The brouhaha over 13 Reasons Why will probably soon appear as silly as similar concerns about Ozzy Osbourne and Judas Priest in the 1980s do today. But Netflix caved to the pressure and, in doing so, have added to the mythology that humans are easily programmable robots, who unconsciously mimic what we see in the media.
The foolish reediting of 13 Reasons Why has, predictably, done little to assuage Netflix’s critics. Some have argued that the editing is too little too late, claiming that suicide contagion through fictional media is well documented—which it is not. Moral entrepreneurs are rarely satisfied by partial success. Some have now shifted to implying that the whole series should be banned. Moral outrage is never sated. There was nothing Netflix could have done to stop the extreme claims—based on ignorance and righteous indignation—once they got started. All Netflix has managed to do is appear weak.
Reedits of edgy material in the face of moral pressure seldom seem wise in hindsight. I was reminded of the infamous Han shot first episode from Star Wars: A New Hope. In the original, Han Solo shoots the bounty hunter Greedo before Greedo is able to haul him in. George Lucas clumsily reedited the scene to make it appear as if Greedo shoots first (missing Solo from about three feet away). Lucas explained: “when you’re John Wayne, you don’t shoot people [first]—you let them have the first shot. It’s a mythological reality that we hope our society pays attention to.” Setting aside the nonsensical idea of “mythological reality,” this implies that media impacts society in predictable ways, despite the lack of evidence to support that narrative.
The reediting of the 13 Reasons Why scene admittedly doesn’t change a character’s entire moral arc the way Han shoots first did.
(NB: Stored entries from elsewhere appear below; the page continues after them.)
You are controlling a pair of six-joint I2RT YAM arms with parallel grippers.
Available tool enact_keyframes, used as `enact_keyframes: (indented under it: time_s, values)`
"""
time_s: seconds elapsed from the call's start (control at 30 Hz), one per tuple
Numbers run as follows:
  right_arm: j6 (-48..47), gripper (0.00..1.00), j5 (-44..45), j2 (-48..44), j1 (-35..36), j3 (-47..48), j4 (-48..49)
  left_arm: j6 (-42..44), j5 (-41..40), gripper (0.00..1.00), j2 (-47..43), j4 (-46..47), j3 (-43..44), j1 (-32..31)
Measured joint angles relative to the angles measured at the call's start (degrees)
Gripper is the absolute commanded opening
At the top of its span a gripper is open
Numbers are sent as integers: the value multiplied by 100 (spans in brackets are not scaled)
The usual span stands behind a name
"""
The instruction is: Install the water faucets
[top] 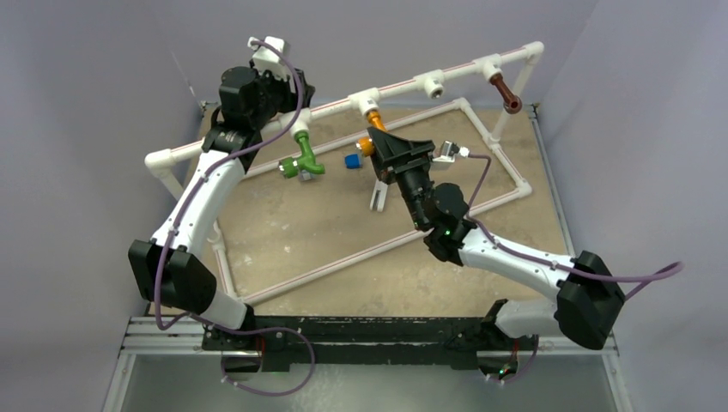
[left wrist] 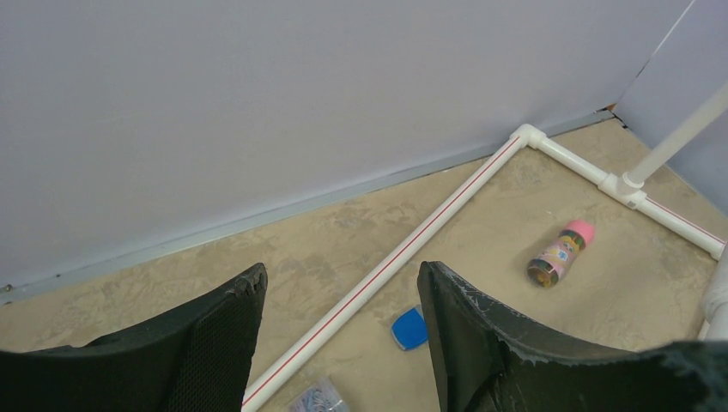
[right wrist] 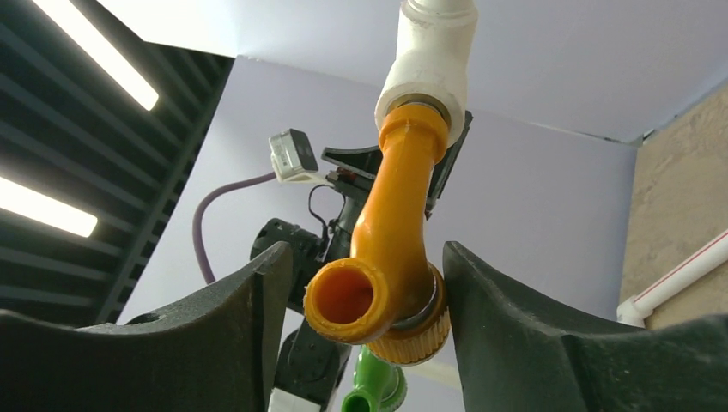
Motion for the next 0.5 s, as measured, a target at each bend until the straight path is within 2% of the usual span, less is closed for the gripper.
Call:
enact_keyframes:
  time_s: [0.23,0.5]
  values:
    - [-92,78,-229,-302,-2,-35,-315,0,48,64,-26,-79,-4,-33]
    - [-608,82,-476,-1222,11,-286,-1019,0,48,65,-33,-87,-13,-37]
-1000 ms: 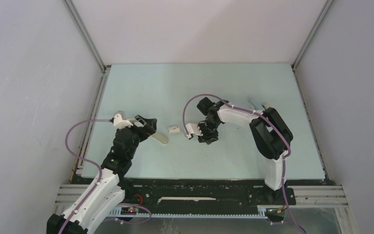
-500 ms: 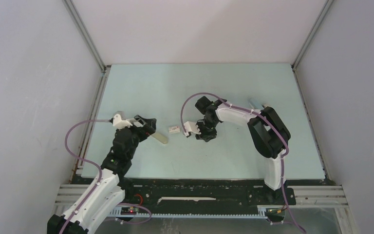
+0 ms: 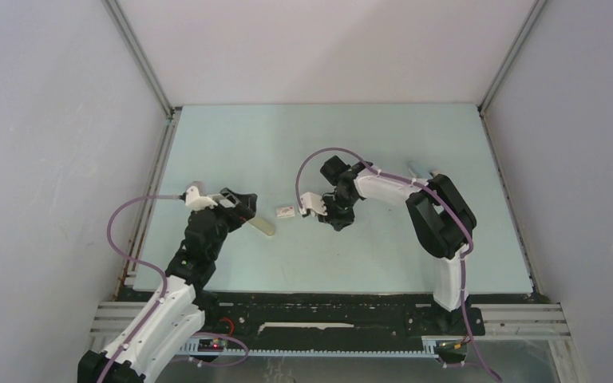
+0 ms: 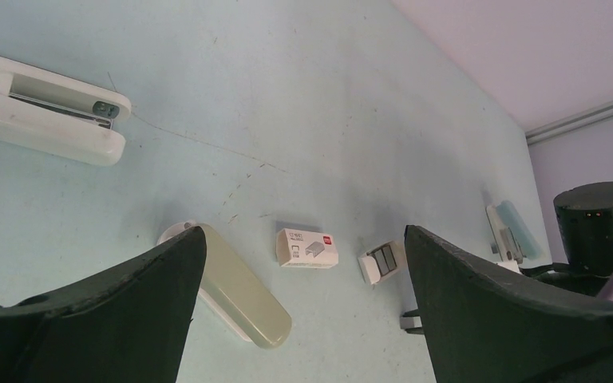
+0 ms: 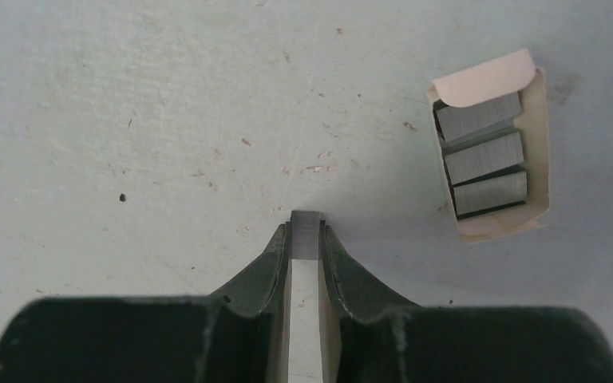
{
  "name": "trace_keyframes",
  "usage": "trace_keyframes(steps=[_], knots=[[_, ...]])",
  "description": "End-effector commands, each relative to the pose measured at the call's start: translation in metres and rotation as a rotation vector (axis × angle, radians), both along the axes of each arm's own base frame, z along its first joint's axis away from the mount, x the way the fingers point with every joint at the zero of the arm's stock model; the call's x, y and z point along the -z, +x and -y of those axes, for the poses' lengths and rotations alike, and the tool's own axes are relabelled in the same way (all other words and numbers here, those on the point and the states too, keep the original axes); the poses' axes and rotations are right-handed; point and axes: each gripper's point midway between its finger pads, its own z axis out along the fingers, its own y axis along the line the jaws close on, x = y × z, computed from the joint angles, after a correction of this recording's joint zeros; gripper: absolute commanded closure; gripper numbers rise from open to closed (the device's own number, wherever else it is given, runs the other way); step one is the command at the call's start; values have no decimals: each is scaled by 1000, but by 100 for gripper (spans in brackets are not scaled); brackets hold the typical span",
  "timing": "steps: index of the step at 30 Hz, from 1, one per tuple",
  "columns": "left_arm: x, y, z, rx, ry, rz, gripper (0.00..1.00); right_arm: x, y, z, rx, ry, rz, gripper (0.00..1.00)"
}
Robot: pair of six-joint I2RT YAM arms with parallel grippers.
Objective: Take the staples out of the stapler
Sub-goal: Pick up the staple from the center of the board, then place the staple in the staple box.
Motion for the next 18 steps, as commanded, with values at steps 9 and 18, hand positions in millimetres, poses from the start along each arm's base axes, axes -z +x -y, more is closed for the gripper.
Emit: trace_keyframes(steps=[9,18], knots=[[-1,2,2,4,-33,13,0,-35,25,-16,317,98,-54,82],[-1,1,2,3,-40,15,0,-63,45,-34,508,176,-123,82]])
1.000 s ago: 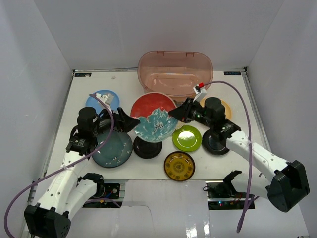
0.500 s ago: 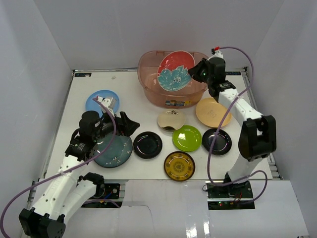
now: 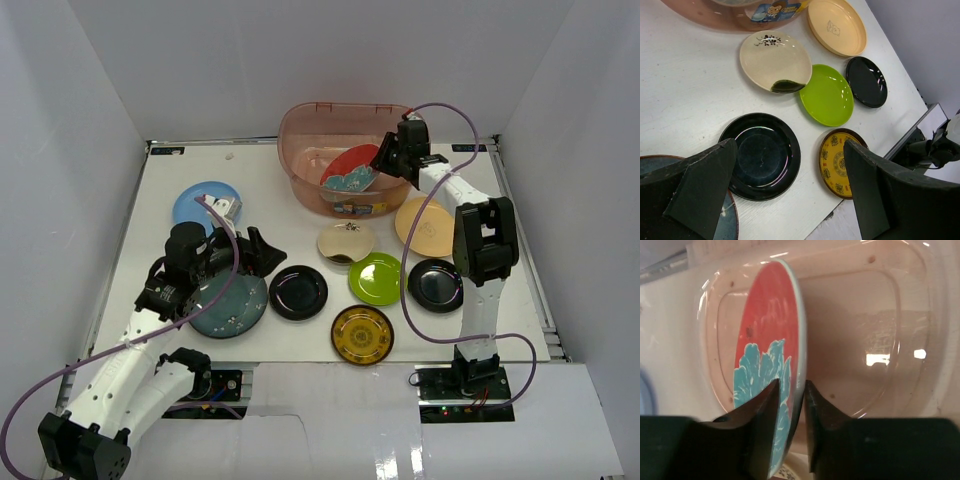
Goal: Place the plates into the plastic bin on the countertop
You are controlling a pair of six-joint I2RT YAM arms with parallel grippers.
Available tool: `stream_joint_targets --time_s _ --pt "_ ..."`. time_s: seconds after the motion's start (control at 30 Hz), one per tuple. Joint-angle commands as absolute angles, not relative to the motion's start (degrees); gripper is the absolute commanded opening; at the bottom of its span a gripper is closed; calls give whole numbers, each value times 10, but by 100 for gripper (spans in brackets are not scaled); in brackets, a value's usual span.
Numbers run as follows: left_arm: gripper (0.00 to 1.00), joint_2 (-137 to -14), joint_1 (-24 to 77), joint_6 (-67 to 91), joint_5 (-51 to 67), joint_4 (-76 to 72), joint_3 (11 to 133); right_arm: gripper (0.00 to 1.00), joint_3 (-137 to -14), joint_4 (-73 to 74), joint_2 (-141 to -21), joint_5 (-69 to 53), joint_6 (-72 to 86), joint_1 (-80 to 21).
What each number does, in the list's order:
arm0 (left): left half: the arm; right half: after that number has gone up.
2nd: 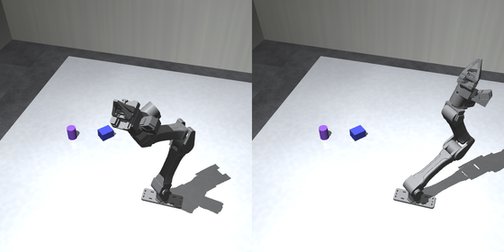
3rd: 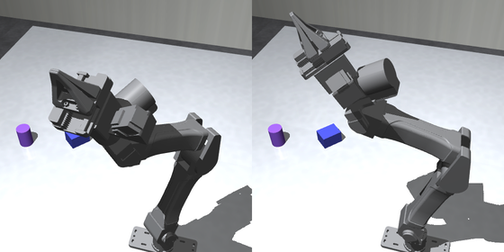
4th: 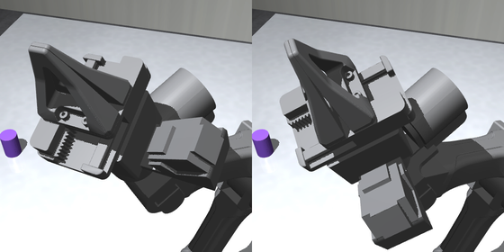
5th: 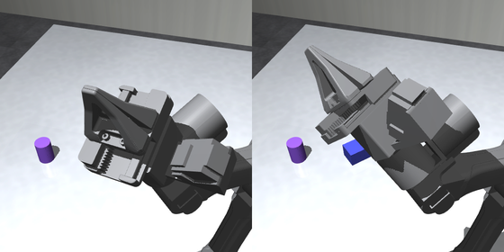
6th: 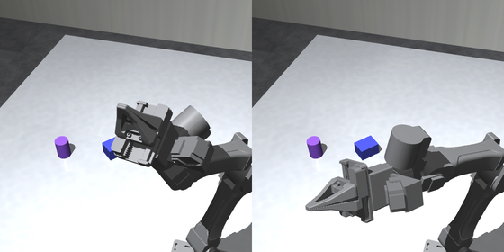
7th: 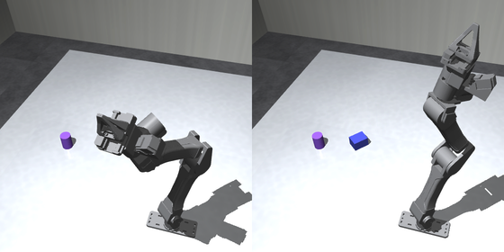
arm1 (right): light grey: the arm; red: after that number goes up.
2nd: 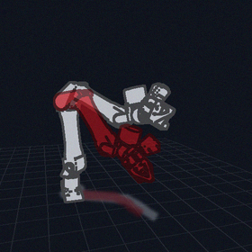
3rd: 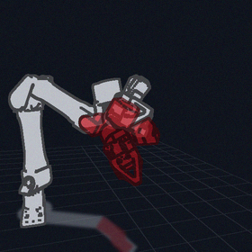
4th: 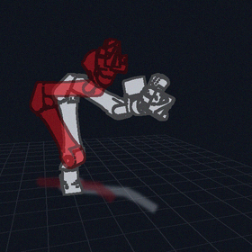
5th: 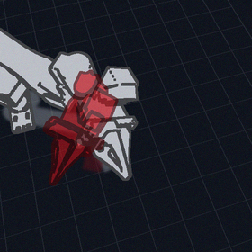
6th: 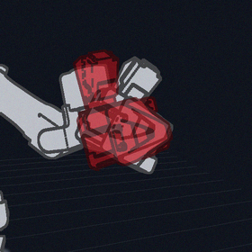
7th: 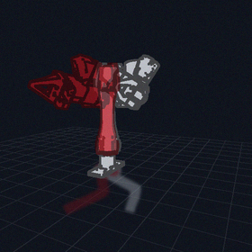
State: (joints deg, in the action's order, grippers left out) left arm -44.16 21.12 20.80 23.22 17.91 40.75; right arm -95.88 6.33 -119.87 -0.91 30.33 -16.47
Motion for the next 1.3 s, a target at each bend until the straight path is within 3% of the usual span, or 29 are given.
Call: stream_joint_targets --time_s 0.0,0.03,0.1,0.2,0.3,0.47,0.6,0.63,0.8,0.83,0.9,0.93,1.0,1.1,1.13,1.27 --pt "98 -442 213 202 243 171 405 41 -1000 8 -1166 -4 290 -166" --pt "98 -443 213 202 243 171 404 57 -1005 37 -1168 3 287 -166" --pt "98 -444 209 204 244 168 403 74 -1026 65 -1177 34 266 -169" --pt "98 -444 201 206 250 164 400 91 -1055 116 -1188 73 225 -174" --pt "98 -443 192 208 261 159 396 98 -1065 139 -1199 100 186 -176" --pt "98 -437 178 211 251 157 393 98 -1063 143 -1165 71 165 -179" --pt "98 -428 163 208 227 159 397 86 -979 89 -1058 5 167 -218" --pt "98 -425 159 206 213 163 405 76 -958 63 -1036 -11 164 -232" --pt "98 -403 118 215 114 187 421 47 -761 -23 -892 -69 165 -349" --pt "98 -406 109 230 75 195 425 37 -708 -52 -882 -102 181 -366" --pt "98 -412 101 250 30 206 431 34 -669 -78 -873 -136 199 -408" --pt "98 -416 98 263 -14 211 432 27 -656 -91 -875 -150 205 -423" --pt "98 -416 89 279 -49 223 435 26 -644 -117 -902 -182 215 -459" --pt "98 -417 81 294 -83 235 434 35 -684 -113 -970 -211 218 -499" --pt "98 -417 79 297 -89 236 433 44 -704 -99 -991 -215 213 -508" --pt "98 -422 74 301 -98 242 431 63 -783 -63 -1109 -245 205 -533"
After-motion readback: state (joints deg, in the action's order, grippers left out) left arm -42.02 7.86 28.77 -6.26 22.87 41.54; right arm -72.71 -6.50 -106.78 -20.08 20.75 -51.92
But it sets a similar precedent of industry weakness in the face of moral pressure that may cause real harm to freedom of speech.
Netflix has lost the opportunity to stand up for artistic expression—even though 13 Reasons Why may actually have helped some kids. Art should never be sanitized, rendered morally unambiguous or cleansed. It should push boundaries, cause us to confront our demons, and open up difficult conversations—even those conversations moral entrepreneurs don’t want us to have. Moral entrepreneurs are bullies—giving them what they want only emboldens them. When a behemoth like Netflix caves to their demands, it weakens the ability of artists everywhere to tackle topics of which society may disapprove.
Worse still, Netflix has contributed to continued misunderstandings of the phenomena of suicide and smoking, by feeding urban legends about the viewer as a tabula rasa, prone to mimic what she sees in the media. Tellingly, the debate around 13 Reasons Why neglects to mention that—according to the same CDC data used in the studies condemning the show—both overall rates and yearly increases in suicide are much higher among middle-aged adults than among teens. Among the enduring myths of suicide is that teens are particularly susceptible and that distal factors such as fictional media or music are causal factors. Similarly, misinformation distracts us from the real causes of teen smoking—smokers are often influenced by family members who smoke.
This is the cost of blind moral entrepreneurship. By reaching for low-hanging fruit, moral advocacy agendas impede progress on important, but less clickbaity, topics such as poverty, joblessness, overprescription of opioids, dysfunction in families and lack of mental health treatments. Netflix’s decision is a loss for artistic integrity and free speech and it also discourages reasoned, nuanced arguments which could help prevent negative life outcomes. It is a loss for teens. It is a win only for those who loudly proclaim their moral agendas and force the rest of us to live by them.